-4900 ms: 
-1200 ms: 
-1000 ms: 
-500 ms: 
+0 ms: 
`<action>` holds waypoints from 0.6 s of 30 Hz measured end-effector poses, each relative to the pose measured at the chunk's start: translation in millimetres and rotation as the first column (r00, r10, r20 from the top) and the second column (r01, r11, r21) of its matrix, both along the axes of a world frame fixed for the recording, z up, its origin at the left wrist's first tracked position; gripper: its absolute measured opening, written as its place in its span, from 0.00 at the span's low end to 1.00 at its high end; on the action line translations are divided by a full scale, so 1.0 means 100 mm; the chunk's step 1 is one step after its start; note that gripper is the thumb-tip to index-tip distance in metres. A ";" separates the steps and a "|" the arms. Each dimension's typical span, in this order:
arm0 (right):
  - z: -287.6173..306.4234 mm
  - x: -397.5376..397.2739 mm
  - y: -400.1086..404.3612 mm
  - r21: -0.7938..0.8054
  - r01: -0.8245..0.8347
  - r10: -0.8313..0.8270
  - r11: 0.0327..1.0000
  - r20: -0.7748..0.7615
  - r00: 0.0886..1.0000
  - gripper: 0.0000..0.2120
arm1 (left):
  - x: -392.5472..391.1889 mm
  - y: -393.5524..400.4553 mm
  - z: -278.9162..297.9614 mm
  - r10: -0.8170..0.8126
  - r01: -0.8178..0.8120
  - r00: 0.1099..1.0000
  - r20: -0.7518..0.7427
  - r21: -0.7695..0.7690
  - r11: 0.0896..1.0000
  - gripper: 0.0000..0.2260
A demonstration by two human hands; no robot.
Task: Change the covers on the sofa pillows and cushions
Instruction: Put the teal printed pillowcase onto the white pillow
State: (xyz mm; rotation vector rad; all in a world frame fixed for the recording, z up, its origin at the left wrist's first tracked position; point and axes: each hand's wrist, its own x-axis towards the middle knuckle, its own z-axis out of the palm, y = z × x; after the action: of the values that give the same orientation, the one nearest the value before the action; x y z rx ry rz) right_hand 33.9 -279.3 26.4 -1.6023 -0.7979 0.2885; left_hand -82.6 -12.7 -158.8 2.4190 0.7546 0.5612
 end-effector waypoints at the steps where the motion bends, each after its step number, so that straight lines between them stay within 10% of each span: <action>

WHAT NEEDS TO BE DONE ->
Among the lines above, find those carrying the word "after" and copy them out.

FINAL ANSWER ->
`<action>` holds waypoints from 0.6 s of 30 Hz measured end-effector poses, each relative to the pose measured at the chunk's start: translation in millimetres and rotation as the first column (r00, r10, r20 from the top) and the second column (r01, r11, r21) of its matrix, both along the axes of a world frame fixed for the recording, z up, its origin at the left wrist's first tracked position; gripper: its absolute measured opening, written as its place in its span, from 0.00 at the span's low end to 1.00 at its high end; on the action line translations are divided by a full scale, so 1.0 means 100 mm; the chunk's step 1 is one step after its start; note that gripper is the thumb-tip to index-tip distance in metres. A ";" separates the steps and a "|" the arms. Each dimension's typical span, in this order:
State: (xyz mm; rotation vector rad; all in a world frame fixed for the recording, z up, its origin at the left wrist's first tracked position; point and axes: each hand's wrist, its own x-axis towards the middle knuckle, its own z-axis out of the palm, y = z × x; after the action: of the values that give the same orientation, the one nearest the value before the action; x y z rx ry rz) right_hand 33.9 -279.3 26.4 -1.6023 -0.7979 0.2885; left_hand -82.6 -12.7 -158.8 2.4190 0.7546 0.5612
 end-effector waypoints at the steps where the motion bends, each after its step number, so that straight lines between them stay within 10% of each span: <action>

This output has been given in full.